On the other hand, “Jacksonville” showcases a thrilling duet between Rachel Lockhart and Bryon Tittle, the latter in clattering tap shoes that add a percussive frisson to the song’s slow-boiling chamber pop. Strikingly, Tittle is also decked out in a suit and bow tie, in contrast to the 2000s-era shabby chic of the rest of the cast—a callback that maps subtly but unmistakably onto the song’s lyrics, which give an impressionistic history of the town of the title. Jacksonville, Ill., encapsulates a telling irony of American history: though named for a slave-owning president, it was a major outpost on the Underground Railroad.

Geographical specificity is otherwise not a strong suit, nor is it really the point, of the show. Like Sufjan’s record, “Illinoise” is less about the Midwest per se than it is about America itself, or rather, America through the eyes of confused, searching millennials. I’m not sure Sufjan Stevens could quite be called the voice of his generation—his music has never had a broad enough reach to claim that—but he definitely has given voice to the anxieties and yearning of young people who watched a world lurch past the trauma of 9/11 into war, who have faced a landscape of diminished expectations and rising inequality, and who have half-embraced cosmopolitan rootlessness and technological futurism with an admirable mix of resourcefulness and creativity.

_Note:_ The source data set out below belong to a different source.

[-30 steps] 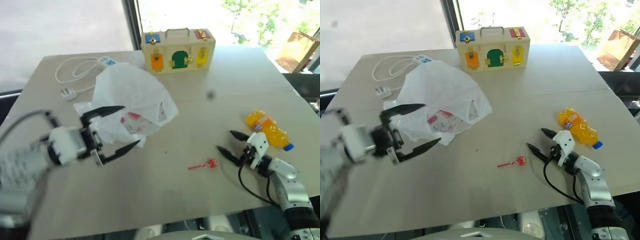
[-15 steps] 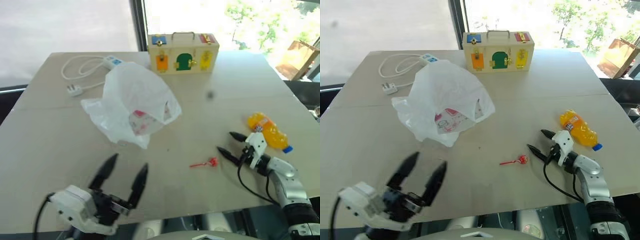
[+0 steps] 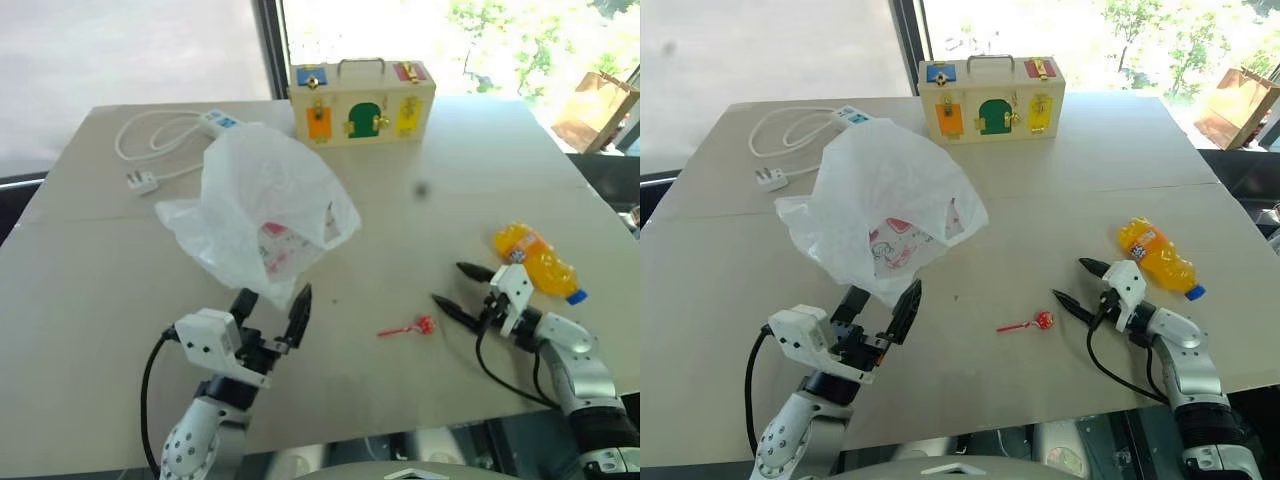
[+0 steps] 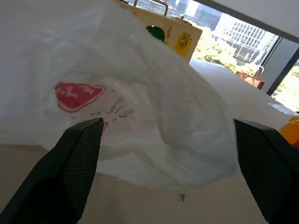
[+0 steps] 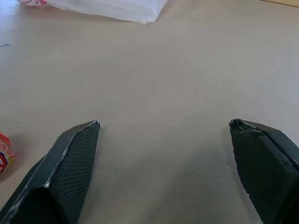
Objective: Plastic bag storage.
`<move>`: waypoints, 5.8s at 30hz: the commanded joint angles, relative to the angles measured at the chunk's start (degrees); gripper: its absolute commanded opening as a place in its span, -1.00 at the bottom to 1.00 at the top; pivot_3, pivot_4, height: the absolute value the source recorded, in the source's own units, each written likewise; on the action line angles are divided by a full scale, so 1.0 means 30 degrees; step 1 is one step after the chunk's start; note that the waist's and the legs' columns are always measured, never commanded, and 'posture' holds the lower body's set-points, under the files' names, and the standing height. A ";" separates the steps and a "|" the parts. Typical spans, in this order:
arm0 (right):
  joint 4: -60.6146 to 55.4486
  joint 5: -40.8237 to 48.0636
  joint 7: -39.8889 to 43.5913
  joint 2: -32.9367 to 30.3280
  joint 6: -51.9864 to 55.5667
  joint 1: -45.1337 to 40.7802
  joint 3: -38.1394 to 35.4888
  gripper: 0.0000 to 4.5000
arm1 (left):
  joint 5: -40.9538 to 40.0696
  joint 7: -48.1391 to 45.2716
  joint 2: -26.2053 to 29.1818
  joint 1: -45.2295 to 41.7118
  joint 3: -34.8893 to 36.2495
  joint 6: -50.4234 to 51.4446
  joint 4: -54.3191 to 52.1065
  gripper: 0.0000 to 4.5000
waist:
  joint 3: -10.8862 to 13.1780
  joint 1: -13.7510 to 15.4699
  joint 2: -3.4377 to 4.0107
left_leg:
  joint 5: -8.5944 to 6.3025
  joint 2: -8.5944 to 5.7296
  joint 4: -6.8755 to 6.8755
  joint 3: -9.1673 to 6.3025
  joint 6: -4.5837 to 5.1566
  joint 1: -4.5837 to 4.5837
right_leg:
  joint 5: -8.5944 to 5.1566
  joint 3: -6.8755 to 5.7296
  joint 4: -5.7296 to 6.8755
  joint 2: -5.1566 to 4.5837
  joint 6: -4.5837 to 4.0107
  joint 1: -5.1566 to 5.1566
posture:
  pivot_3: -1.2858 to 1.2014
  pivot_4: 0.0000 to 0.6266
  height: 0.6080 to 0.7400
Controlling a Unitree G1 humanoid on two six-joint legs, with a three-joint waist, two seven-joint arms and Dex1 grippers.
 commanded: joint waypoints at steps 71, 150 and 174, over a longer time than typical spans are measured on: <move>-0.4468 -0.0972 0.2998 -0.1209 0.4036 -0.2340 0.4922 0.96 | 0.1195 -0.2993 0.0904 0.4323 0.2552 -0.5306 0.0987 -1.00 | 0.0259 0.0360 0.0258 | -0.0032 -0.0008 0.0182 0.0070 0.0062 -0.0313 | 0.0059 -0.0002 0.0046 -0.0008 0.0081 -0.0248 | 0.03 -0.52 0.98; -0.3605 -0.5540 -0.3890 0.6946 1.3099 -1.2462 0.9837 0.99 | -1.4176 -0.2906 0.0838 0.1542 0.8545 0.1456 0.2661 -1.00 | 0.0258 -0.0657 0.0271 | 0.0093 0.0231 0.0178 0.0283 -0.0135 -0.0323 | 0.0201 0.0195 0.0434 0.0299 -0.0155 -0.0594 | 0.03 -0.52 0.98; -0.0532 -0.4484 -0.4841 0.7590 1.0662 -1.4760 0.6542 -0.96 | -1.2809 -0.3100 0.0623 0.0154 0.9137 0.1802 0.3395 -1.00 | 0.0263 -0.0574 0.0266 | 0.0111 0.0226 0.0184 0.0280 -0.0166 -0.0319 | 0.0218 0.0188 0.0425 0.0299 -0.0170 -0.0599 | 0.03 -0.52 0.98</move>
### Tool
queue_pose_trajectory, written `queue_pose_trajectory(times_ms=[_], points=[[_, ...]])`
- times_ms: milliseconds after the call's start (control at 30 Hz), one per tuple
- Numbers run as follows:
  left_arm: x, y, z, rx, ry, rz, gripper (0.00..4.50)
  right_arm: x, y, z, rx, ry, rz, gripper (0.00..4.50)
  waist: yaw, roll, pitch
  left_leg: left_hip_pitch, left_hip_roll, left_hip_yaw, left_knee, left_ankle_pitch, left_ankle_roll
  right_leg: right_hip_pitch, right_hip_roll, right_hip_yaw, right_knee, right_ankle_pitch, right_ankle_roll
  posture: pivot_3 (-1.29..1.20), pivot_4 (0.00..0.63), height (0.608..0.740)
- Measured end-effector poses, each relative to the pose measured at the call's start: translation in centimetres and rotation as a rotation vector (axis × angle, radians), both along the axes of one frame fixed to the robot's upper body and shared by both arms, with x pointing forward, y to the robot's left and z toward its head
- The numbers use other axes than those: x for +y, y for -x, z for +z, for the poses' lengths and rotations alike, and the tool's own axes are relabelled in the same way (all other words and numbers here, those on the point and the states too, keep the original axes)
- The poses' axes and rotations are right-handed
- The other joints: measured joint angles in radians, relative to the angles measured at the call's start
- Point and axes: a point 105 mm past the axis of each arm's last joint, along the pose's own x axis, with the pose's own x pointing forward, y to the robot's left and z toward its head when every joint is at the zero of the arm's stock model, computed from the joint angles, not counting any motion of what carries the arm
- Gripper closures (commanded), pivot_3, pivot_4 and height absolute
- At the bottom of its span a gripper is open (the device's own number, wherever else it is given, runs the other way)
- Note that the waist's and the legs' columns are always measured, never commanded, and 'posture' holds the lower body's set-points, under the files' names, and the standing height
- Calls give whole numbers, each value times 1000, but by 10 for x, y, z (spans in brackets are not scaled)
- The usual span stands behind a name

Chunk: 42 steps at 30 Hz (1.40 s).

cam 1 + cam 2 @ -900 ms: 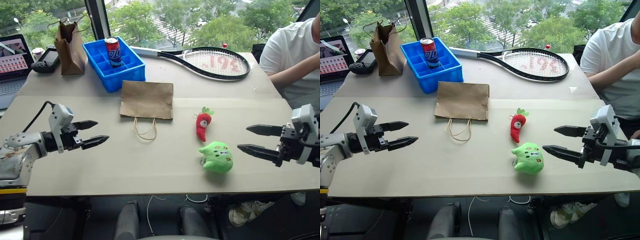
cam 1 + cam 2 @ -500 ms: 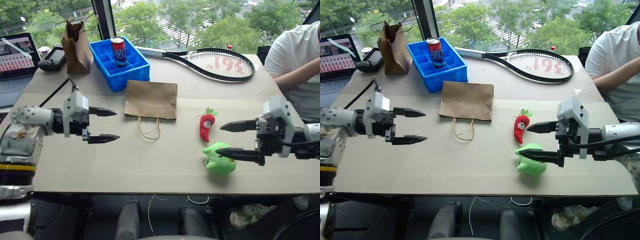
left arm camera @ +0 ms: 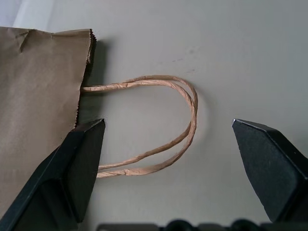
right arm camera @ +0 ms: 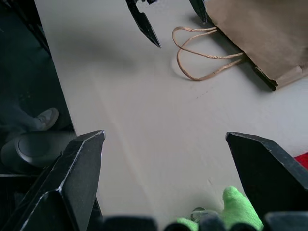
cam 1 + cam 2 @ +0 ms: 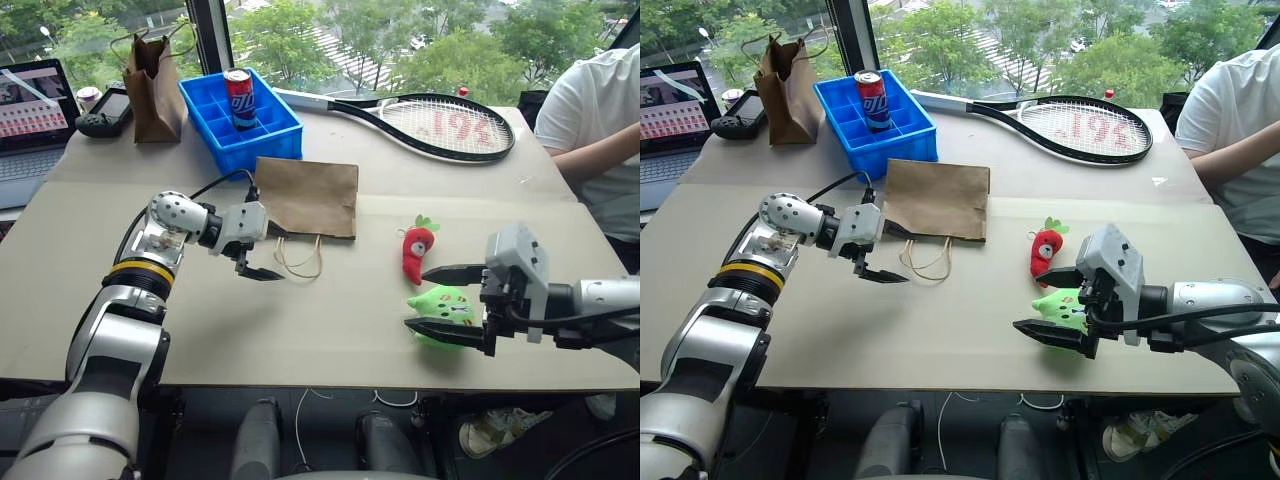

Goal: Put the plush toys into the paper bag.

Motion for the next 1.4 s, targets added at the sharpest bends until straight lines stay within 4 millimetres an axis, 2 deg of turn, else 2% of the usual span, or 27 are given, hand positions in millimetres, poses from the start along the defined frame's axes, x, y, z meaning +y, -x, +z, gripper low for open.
queue_pose_trajectory(times_ms=[67,100,200,267,300,333,400,467,533,633,700,900,1000,1067,1133,1267,1400], points=[[-2,-3,1,-16,-7,0,1006,-3,0,3,-19,-6,-26,0,3,0,0,0,0,-1,0,0,0,1,0,0,0,0,0,0,150,740],[-4,-5,3,-18,-3,-2,1495,-4,1,4,-28,-9,-40,0,4,0,0,0,0,-1,1,0,0,1,0,0,1,0,0,0,150,740],[-9,-8,7,-37,-7,-14,2414,-5,2,2,-28,-4,-53,0,4,0,0,0,0,-1,1,0,0,1,0,0,0,0,0,0,150,740],[-7,-8,6,-46,-20,-17,3212,-4,3,1,-29,-4,-57,0,4,0,0,0,0,-1,1,0,0,1,0,0,1,0,0,0,150,740],[-7,-8,6,-45,-22,-16,3447,-3,3,1,-30,-5,-56,0,3,0,0,0,0,-2,1,0,0,1,0,0,1,0,0,0,150,740],[-6,-8,5,-37,-21,-18,3918,-3,4,2,-33,-8,-57,0,1,0,0,0,0,-2,1,0,0,1,0,0,1,0,0,0,150,740],[-8,-5,6,-17,-7,-38,4439,-1,3,2,-37,-23,-62,0,2,0,0,0,0,-2,2,0,0,1,1,0,1,0,0,0,150,740],[-11,-4,12,20,47,-45,4439,1,1,2,-41,-33,-62,0,2,0,0,0,0,-2,2,0,0,1,1,0,2,0,0,0,150,740],[-20,-1,28,74,143,-66,4439,8,-2,1,-46,-58,-53,0,1,0,0,0,0,-3,3,0,0,1,1,0,3,0,1,0,150,740],[-36,6,61,121,279,-114,4500,22,-5,-8,-27,-90,-40,732,-3,0,0,0,-1,-4,4,0,0,2,1,0,5,-1,2,0,150,740],[-40,14,74,159,328,-130,4500,29,-9,-12,-28,-114,-49,1400,-13,0,0,0,-1,-4,4,0,0,1,1,1,9,-3,4,0,150,740],[-55,35,81,280,466,-91,4500,53,-30,-25,-34,-205,-137,3496,-34,0,0,2,0,-10,5,1,1,1,5,1,15,-3,5,0,150,740],[-64,44,97,297,528,-78,4500,68,-44,-32,-36,-252,-193,4412,-38,0,0,2,-1,-11,5,1,1,1,5,1,16,-4,5,0,150,740],[-65,49,103,299,566,-73,4500,78,-54,-33,-52,-274,-221,4412,-39,0,0,3,-1,-11,5,1,1,2,5,1,16,-3,5,0,150,740],[-69,55,106,349,611,-79,4500,87,-71,-47,-53,-273,-279,4412,-42,0,0,3,-1,-11,5,1,1,2,6,1,16,-3,5,0,150,740],[-71,60,109,371,614,-74,4500,91,-92,-66,-68,-246,-353,4412,-42,1,0,2,-1,-11,5,1,0,2,5,1,15,-3,5,0,150,740],[-71,63,110,386,620,-56,4500,85,-114,-62,-149,-239,-415,4412,-44,1,0,2,-1,-12,5,1,0,2,6,1,15,-3,6,0,150,740]])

Stevens’s artistic response to the millennial quandary has been to craft music both tense and tender, meticulous and anarchic, quasi-classical in its shape and folk-rock in its sound. It is done fabulous justice by the show’s band and three vocalists, here led by conductor Nathan Koci (whose textured work was similarly crucial to Broadway’s stripped-down “Oklahoma!” in 2018).

At its best, “Illinoise” vibrates on the music’s gently intense wavelength, albeit in a different medium. Peck’s choreography matches the songs’ range with moves as grounded as they are sinuous. Especially haunting are a series of controlled falls and missed connections, in which dancers intend to embrace or collide but don’t. While it can be hard to parse every turn in the dialogue-free scenario that playwright Drury has concocted, the show has a clear build and structure, defined as much by ensemble movement as by song form.

“Are you writing from the heart?” goes the refrain of an early song. “Illinoise” never answers this directly, but its concluding image—of Henry’s journal, fixed in a spotlight and offered as a gift to the audience—can be read clearly: This show’s heart is an open book.

Correction, March 14: The NYC architect who has a romance with the character of Henry is Douglas, played by Ahmad Simmons.